Virtual Expo 2025

Intrusion Detection System

Year Long Project CompSoc

Intrusion Detection System

Aim

To develop an intelligent, real-time intrusion detection system that leverages deep learning and synthetic data generation to accurately detect and classify sophisticated network threats, while offering an interactive and scalable interface for live network monitoring and analysis.

This system integrates advanced neural architectures, synthetic data augmentation using CTGAN, and real-time threat visualization with technologies like FastAPI and React.js to enhance cybersecurity infrastructure.

 

Introduction

In today's rapidly evolving digital ecosystem, the threat landscape in cybersecurity has become increasingly complex and dynamic. Traditional defense mechanisms often fall short in the face of sophisticated attacks that continuously adapt and evolve. To address these challenges, this project presents an Intelligent Intrusion Detection System (IDS) that leverages cutting-edge machine learning and real-time network analysis to safeguard digital infrastructures.

At its core, the system integrates a deep learning architecture trained on the widely recognized NSL-KDD and UNSW-NB15 datasets. The model features stacked encoders for advanced feature extraction and gated convolutional layers that dynamically weigh potential threats, resulting in high-precision multi-class attack classification. To overcome limitations of real-world data availability and class imbalance, CTGAN-based synthetic data generation is employed, enhancing both model generalization and resilience.

The system also incorporates real-time threat monitoring through seamless integration with tools like Wireshark, enabling millisecond-level response times and comprehensive traffic analysis. Designed with scalability and usability in mind, the platform includes a React.js-based frontend for interactive dashboards and live threat visualizations, and a FastAPI-based backend for high-performance microservices.

This project not only demonstrates the power of machine learning in cybersecurity but also provides a modular, scalable, and effective framework for real-world network defense

 

Technologies Used

Frontend - React.js

Backend - Python 3.8+ , FastAPI

ML Framework - Pytorch, Scikit-learn

Data Processing - Pandas, Numpy

Network Tools- Wireshark, Scapy

 

Literature Survey

High-dimensional network traffic data poses challenges like increased complexity and reduced detection accuracy. To tackle this, researchers have explored dimensionality reduction through feature selection and extraction. Deep learning approaches, such as combining LSTMs with fully connected networks, have shown strong performance in identifying diverse attack patterns.
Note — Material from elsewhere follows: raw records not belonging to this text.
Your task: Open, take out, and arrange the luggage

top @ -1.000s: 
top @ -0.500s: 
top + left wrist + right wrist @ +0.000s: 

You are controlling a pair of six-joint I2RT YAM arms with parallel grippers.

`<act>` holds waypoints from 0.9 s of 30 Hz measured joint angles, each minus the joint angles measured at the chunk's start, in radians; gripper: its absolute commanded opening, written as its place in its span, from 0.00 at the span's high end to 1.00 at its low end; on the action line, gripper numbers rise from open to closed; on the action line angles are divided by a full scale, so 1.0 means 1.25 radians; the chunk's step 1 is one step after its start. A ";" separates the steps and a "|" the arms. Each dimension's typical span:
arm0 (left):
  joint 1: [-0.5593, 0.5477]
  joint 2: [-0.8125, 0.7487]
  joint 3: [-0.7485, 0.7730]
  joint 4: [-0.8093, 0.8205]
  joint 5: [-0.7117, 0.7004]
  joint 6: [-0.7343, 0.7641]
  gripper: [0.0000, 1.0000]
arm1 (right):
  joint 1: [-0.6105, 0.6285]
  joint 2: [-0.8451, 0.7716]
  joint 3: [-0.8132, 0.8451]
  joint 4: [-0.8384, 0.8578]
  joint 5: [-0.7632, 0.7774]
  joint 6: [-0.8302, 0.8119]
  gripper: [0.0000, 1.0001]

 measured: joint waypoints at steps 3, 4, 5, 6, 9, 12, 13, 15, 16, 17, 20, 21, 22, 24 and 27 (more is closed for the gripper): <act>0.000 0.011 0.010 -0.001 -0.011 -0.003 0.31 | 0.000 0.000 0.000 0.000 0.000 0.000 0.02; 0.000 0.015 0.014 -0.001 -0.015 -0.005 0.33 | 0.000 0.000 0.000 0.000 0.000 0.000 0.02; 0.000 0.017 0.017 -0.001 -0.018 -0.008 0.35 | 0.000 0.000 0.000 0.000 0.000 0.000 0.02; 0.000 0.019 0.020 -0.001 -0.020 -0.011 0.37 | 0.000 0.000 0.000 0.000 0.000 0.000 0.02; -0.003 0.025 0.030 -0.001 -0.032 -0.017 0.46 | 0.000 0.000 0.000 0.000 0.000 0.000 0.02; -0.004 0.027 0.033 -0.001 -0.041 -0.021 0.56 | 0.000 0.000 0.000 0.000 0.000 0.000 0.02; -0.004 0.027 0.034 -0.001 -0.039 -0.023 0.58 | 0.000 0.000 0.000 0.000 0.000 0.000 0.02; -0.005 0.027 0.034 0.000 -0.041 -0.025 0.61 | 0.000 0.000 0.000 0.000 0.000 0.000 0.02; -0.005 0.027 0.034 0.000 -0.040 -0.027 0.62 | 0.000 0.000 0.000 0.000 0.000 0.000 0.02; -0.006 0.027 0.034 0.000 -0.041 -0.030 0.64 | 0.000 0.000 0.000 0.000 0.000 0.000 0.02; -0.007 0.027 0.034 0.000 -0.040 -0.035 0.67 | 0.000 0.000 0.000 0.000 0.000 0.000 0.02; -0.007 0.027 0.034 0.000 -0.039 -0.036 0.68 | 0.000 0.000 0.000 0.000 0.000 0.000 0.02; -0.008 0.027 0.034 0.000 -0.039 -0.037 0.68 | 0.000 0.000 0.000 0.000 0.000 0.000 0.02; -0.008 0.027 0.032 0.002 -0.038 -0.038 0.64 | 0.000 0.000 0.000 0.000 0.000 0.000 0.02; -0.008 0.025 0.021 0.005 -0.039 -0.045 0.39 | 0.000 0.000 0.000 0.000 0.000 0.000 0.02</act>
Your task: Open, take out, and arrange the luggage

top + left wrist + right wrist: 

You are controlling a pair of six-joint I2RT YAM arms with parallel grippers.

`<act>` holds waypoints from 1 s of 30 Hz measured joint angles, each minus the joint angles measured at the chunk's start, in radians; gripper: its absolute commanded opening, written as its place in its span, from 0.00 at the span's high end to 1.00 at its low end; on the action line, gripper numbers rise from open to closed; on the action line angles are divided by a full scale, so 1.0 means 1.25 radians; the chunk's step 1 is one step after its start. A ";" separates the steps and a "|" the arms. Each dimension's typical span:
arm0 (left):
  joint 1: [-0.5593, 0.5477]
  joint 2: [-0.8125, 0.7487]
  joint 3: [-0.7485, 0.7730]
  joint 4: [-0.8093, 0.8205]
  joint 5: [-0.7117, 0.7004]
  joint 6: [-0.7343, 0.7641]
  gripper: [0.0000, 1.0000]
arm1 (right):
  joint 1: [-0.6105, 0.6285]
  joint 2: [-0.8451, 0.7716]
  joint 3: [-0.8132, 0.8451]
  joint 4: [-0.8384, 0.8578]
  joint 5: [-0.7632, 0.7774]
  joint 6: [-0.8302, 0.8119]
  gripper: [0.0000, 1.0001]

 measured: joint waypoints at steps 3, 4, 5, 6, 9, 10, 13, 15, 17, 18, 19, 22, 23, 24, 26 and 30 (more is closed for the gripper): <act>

Models using Deep Autoencoders (DAE) and DNNs demonstrated good accuracy but lacked robustness in noisy conditions. To improve this, Stacked Contractive Autoencoders (SCAE) were introduced for better noise resistance, often paired with SVMs for classification. While effective, feature extraction remains a challenge. Recent studies propose combining SCAE with gated convolution techniques to improve stability and detection performance.

 

Methodology

  • Intrusion Detection System 

  • Dataset Preparation

Datasets: UNSW-NB15 and NSL-KDD (contain labeled normal and malicious network traffic)

Preprocessing:

  • Drop unnecessary columns
  • One-hot encode categorical features (e.g., protocol, service)
  • Apply MinMax normalization on numerical values
  • Model Architecture

Core Model: Stacked Contractive Autoencoder with Gated Convolution (SCAE-GC)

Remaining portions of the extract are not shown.